Electronic Design

Don’t Let Battery Life “Drain” On The 3D Parade

The “active shutter” glasses used with the latest 3D TVs and gaming applications require batteries to perform two functions: alternately polarize the right and left liquid crystal lenses, and synchronize with the screen. Both functions continuously drain the batteries while viewing. Of the two, polarizing the electro-optical lens shutters between transparent and opaque, at the rate of at least 120 cycles/s (60 for each lens), consumes the most power. 

Different glasses and different batteries naturally possess different power characteristics. Still, they share one thing in common—when the glasses are being used, the batteries will inevitably fail because there’s no way to test the remaining capacity. Therefore, minimizing these occurrences means that battery life is crucial to minimize “draining” the 3D experience. 

Primary Versus Rechargeable
The first major consideration consumers face is whether to splurge on glasses with rechargeable batteries (costing an extra $50 on average) or use glasses with replaceable batteries. Although rechargeable batteries are more “politically correct” among environmentally conscious consumers, most are well aware of their limitations. The main problem is their relatively lower capacity versus non-rechargeable options. As a result, they must be recharged prior to use, especially for a movie or sporting event lasting several hours. If not, the glasses could fail during the event, resulting in the user having to wait for the batteries to recharge to finish watching the event—and that especially isn’t ideal for live activities .

Another problem with 3D glasses is that they use the USB as the power source. This requires storing the glasses near a PC (with it being turned on, of course) or getting a separate USB power supply. Such an arrangement might be fine for gaming applications on a 3D PC monitor, but it’s less than ideal for TV viewing. 

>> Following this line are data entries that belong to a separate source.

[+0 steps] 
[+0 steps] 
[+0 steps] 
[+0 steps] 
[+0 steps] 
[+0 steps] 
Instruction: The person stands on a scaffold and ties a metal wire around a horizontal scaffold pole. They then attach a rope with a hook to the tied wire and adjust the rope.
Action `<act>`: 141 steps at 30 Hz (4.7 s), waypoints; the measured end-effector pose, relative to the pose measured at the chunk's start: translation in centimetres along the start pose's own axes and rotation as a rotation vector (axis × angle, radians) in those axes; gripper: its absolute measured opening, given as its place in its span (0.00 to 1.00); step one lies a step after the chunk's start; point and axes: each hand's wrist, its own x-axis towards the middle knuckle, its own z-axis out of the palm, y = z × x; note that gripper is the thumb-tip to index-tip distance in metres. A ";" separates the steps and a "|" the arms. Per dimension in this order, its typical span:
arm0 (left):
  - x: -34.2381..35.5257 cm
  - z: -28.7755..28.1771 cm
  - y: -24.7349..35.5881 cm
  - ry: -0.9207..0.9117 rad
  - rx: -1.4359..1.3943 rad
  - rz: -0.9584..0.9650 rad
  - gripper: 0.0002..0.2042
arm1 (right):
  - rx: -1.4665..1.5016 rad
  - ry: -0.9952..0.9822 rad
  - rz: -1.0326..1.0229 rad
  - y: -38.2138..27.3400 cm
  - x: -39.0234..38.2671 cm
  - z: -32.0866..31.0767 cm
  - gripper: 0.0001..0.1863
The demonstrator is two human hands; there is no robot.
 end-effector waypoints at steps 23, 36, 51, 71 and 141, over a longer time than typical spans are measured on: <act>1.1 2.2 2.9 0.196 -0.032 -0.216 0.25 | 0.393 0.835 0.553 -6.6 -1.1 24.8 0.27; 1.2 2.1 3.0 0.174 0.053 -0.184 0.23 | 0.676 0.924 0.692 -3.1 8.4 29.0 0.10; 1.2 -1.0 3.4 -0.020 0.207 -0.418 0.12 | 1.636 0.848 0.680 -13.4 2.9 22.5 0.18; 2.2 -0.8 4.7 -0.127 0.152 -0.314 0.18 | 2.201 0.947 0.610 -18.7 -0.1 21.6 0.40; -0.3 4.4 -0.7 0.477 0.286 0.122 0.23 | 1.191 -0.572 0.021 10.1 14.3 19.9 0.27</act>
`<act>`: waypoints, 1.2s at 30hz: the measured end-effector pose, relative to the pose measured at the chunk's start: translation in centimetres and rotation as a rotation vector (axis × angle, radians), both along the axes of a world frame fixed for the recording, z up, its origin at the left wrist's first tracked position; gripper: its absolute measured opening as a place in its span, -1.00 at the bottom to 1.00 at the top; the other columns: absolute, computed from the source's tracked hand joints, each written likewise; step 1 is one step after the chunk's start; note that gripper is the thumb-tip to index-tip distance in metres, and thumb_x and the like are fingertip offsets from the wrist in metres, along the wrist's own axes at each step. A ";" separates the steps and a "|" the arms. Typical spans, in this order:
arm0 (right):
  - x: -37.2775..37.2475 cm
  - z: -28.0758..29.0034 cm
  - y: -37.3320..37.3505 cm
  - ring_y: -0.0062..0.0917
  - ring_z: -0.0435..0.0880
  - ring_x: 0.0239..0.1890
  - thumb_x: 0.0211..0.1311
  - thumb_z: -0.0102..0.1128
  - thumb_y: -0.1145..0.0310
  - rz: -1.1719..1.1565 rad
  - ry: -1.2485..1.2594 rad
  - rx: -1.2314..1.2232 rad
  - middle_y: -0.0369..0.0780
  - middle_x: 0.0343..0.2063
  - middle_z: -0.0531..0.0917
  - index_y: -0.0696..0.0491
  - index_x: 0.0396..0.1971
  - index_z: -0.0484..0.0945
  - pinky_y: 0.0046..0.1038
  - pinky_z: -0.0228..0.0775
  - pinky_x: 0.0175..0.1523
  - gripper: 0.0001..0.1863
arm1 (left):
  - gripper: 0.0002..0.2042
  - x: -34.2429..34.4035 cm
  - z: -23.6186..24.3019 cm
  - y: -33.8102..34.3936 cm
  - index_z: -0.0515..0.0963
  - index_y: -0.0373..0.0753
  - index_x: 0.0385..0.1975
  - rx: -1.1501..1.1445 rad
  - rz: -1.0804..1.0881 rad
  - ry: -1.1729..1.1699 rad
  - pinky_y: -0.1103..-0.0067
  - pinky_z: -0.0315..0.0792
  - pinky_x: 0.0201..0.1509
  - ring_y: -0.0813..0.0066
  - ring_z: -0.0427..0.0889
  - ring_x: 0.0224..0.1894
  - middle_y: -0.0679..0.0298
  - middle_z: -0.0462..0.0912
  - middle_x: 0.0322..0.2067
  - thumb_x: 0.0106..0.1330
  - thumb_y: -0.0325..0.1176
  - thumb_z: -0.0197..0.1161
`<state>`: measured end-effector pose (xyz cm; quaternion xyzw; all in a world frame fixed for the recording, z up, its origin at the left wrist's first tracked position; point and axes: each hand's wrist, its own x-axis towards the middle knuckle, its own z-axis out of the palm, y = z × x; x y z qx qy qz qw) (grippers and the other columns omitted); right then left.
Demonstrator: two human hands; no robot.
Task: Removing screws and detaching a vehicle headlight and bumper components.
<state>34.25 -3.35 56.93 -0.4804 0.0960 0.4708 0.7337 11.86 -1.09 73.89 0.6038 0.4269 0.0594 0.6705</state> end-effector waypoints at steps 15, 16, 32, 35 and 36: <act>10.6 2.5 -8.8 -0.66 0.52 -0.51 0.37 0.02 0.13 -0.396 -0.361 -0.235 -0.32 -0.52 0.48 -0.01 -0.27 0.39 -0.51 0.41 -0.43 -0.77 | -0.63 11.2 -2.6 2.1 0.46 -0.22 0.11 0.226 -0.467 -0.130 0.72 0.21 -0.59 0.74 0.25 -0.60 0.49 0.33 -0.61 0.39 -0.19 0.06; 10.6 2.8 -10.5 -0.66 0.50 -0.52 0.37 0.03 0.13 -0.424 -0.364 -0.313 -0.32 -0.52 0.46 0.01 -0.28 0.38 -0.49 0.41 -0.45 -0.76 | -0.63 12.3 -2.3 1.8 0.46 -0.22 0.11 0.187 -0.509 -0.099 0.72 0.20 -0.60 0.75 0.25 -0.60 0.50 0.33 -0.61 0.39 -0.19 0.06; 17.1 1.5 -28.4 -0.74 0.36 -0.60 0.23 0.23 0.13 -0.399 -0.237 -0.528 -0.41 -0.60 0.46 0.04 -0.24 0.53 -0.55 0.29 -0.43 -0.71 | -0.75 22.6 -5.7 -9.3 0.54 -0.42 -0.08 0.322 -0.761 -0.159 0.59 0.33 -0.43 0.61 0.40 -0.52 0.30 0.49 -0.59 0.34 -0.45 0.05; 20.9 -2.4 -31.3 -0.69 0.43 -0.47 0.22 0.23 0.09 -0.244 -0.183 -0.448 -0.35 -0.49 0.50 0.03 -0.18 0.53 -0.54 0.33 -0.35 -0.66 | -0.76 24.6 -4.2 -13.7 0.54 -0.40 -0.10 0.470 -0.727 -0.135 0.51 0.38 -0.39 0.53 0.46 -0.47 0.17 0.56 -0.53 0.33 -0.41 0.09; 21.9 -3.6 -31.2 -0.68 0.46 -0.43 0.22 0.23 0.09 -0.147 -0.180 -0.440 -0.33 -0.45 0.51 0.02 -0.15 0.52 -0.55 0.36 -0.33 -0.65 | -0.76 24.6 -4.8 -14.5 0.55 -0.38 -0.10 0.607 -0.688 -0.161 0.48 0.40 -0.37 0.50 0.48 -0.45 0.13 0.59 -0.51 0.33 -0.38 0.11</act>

Also considering the additional cost, these disadvantages have shifted the market toward glasses that use replaceable batteries, as evidenced by their 70% (and growing) share. Primary batteries have a very long shelf life, accompanied by a longer service life, which means more 3D viewing time. When properly disposed of (most consumer electronics stores now recycle batteries), they can be just as environmentally friendly as rechargeables. 

Battle Of The Batteries
Not too surprisingly, performance varies dramatically among the different chemistries and brands of today’s primary batteries (see the figure). The tests used to measure energy density are normally performed at a constant drain rate (milliamps of current) to a 2.0-V charge for 3.0-V 2025 and 2032 coin cells.

In addition, most 3D glasses should draw fairly constant power while performing their two functions. What can vary by the type of glasses, however, is the end-of-life battery voltage when proper operation ceases. 

It’s important to note the relative capacity of these primary batteries compared to rechargeables.  While the leading coin cells have energy densities ranging from 170 to 250 mAh or more, the typical rechargeable of comparable size has less than half the energy density, generally in the range of 80 to 100 mAh (see the figure, again). And with their high self-discharge rate, this smaller capacity is depleted fairly quickly between uses. 

Annual Costs—And Savings
The best possible price/performance requires a combination of superior performance and a competitive price. For instance, Contour was able to achieve peak performance by customizing or “tuning” the battery specifically for the operating characteristics of active shutter 3D glasses.  Of equal significance is that customizing batteries for use in specific applications need not increase their cost. In fact, it can actually create a less expensive solution. 

The customized battery’s 33% improvement in average performance, combined with a 17% cost reduction, annually saves the “typical” viewer around $30. This comparison is based on eight hours of viewing per week. In this case, the pair of average batteries would need to be replaced seven times a year at a cost of $42, while the less expensive customized batteries would need to be replaced five times a year at a cost of $12.50, based on the suggested retail price.